Over in EnrollmentWeb.log, everything seems OK...
Found user credential in the message header for bpsd\amalcolm_ad Enrollment 12/3/2014 3:04:20 PM 7 (0x0007)
Forward client request Enrollment 12/3/2014 3:04:20 PM 7 (0x0007)
Forward server response Enrollment 12/3/2014 3:04:21 PM 7 (0x0007)
So ultimately, the agents seem to be working - client log files record screen lock / user logon activity and generally seem OK from the skimpy logs that are created by mac clients, but it's been hours and these devices still haven't shown up in Config Mgr - not as a Mobile Device or in devices or... anywhere.

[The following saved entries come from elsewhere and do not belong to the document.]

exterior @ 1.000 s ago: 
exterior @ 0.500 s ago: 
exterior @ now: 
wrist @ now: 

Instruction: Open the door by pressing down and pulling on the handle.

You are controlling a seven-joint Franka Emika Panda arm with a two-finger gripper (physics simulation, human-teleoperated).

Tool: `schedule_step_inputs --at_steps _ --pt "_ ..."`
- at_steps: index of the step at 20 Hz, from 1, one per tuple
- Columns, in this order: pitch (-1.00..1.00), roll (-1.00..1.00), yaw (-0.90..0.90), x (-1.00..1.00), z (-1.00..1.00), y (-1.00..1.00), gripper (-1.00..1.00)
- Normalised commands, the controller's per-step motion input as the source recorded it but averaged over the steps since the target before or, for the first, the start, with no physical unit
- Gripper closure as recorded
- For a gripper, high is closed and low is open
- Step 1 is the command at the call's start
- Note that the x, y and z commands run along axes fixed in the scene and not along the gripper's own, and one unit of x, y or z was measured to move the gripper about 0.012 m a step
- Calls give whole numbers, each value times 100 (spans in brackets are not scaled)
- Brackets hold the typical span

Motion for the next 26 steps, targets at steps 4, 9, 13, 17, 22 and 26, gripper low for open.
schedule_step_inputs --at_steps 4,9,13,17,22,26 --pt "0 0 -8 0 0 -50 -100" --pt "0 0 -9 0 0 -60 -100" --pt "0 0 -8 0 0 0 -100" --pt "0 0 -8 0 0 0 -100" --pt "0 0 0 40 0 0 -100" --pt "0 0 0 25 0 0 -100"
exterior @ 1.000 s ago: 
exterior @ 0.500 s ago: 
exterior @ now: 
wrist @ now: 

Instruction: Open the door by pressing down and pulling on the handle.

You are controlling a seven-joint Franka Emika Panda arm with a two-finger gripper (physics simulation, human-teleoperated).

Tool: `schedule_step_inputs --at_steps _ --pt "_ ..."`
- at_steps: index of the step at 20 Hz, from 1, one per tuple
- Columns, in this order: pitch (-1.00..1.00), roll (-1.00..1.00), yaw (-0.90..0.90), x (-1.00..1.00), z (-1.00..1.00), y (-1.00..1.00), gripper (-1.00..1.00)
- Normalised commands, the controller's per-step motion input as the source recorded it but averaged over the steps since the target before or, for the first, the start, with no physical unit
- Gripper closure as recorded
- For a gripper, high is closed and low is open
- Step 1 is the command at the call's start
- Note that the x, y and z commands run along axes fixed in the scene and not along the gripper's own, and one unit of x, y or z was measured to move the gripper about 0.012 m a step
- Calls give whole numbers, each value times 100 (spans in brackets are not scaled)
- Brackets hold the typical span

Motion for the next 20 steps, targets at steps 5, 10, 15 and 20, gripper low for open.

Both our bound to our AD Domain, and the Mac OS X 10.10 client - which has a computer account present in an OU that I have System Discovery configured to check - does appear in the console, but it shows 'No Client'.
So...I'm a little stumped here. Do Mac clients not record policy activity in a log somewhere? Can someone offer me some leads on where I should be looking for a problem?